Un pou­voir anti­dé­mo­cra­tique et politique

Malgré leur pré­ten­due neu­tra­li­té, leurs déci­sions sont pro­fon­dé­ment poli­tiques : redis­tri­bu­tion de richesse (favo­ri­sant déten­teurs d’ac­tifs), finan­ce­ment indi­rect des États, puni­tion des épar­gnants. Décisions secrètes, par non-​élus nom­més pour de longs man­dats, sans vrai contrôle démo­cra­tique. Les erreurs répé­tées (non-​prévision de 2008, infla­tion « tran­si­toire ») n’en­tament pas leur pouvoir.

Vers l’a­ve­nir – Les mon­naies numé­riques (CBDC)
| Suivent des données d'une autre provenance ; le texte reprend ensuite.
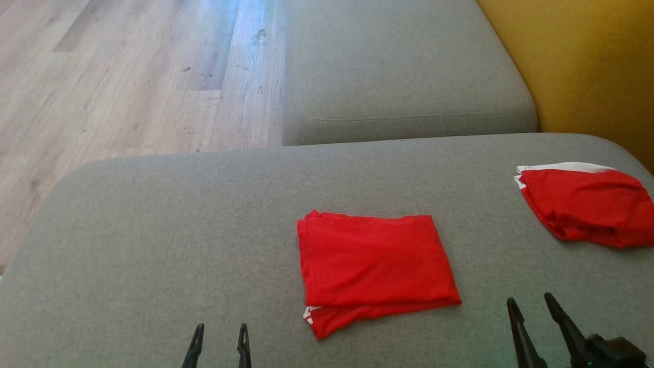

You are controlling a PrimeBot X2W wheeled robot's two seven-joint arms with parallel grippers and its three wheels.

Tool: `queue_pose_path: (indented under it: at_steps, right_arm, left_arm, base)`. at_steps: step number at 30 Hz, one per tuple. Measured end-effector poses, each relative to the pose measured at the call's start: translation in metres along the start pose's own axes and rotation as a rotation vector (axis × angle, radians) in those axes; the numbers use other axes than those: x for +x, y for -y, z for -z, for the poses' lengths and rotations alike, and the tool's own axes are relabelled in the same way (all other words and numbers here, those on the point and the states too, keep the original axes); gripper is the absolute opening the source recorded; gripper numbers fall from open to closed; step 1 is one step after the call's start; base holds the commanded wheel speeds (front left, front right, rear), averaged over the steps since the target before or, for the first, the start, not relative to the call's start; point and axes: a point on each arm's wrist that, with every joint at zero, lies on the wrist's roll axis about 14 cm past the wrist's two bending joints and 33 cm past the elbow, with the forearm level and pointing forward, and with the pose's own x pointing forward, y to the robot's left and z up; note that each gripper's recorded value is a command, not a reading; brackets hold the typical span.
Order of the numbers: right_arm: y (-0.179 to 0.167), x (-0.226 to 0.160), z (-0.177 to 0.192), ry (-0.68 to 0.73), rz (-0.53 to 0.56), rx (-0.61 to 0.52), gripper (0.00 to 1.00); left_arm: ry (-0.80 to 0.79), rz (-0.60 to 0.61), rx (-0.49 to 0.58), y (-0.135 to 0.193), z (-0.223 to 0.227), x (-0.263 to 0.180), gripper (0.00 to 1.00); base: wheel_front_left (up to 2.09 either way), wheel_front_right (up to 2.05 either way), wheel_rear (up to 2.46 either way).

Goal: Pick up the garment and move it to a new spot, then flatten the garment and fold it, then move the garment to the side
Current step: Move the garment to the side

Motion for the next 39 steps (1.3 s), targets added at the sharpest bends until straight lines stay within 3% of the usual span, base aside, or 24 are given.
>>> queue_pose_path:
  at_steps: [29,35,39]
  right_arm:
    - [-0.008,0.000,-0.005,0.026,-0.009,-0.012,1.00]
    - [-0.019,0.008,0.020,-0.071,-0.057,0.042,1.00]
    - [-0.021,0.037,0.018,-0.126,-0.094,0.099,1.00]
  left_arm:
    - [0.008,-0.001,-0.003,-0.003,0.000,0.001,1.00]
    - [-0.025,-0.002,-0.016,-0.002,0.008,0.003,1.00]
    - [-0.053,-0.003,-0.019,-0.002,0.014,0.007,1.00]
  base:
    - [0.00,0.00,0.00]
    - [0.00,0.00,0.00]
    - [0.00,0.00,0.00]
Les banques cen­trales pré­parent les CBDC : argent numé­rique tra­çable, avec poten­tiel de contrôle total (taux néga­tifs, expi­ra­tion d’argent, blo­cages d’a­chats, lien à cré­dit social). Testées en Chine, explo­rées en Europe et aux USA, elles sont ven­dues comme pro­grès mais risquent une dystopie.

Une cri­tique du système

Les banques cen­trales, nées pour finan­cer dettes et guerres, servent prin­ci­pa­le­ment le sys­tème finan­cier et les États endet­tés, au détri­ment des citoyens. Elles créent cycles vio­lents, inéga­li­tés et dépen­dance. La vidéo appelle à la com­pré­hen­sion, à la diver­si­fi­ca­tion (actifs réels, cryp­tos) et à plus de trans­pa­rence démo­cra­tique, aver­tis­sant que la perte de confiance pour­rait mener à réforme ou auto­ri­ta­risme accru. Leur pou­voir, le plus grand non élu, dépasse tout empire historique.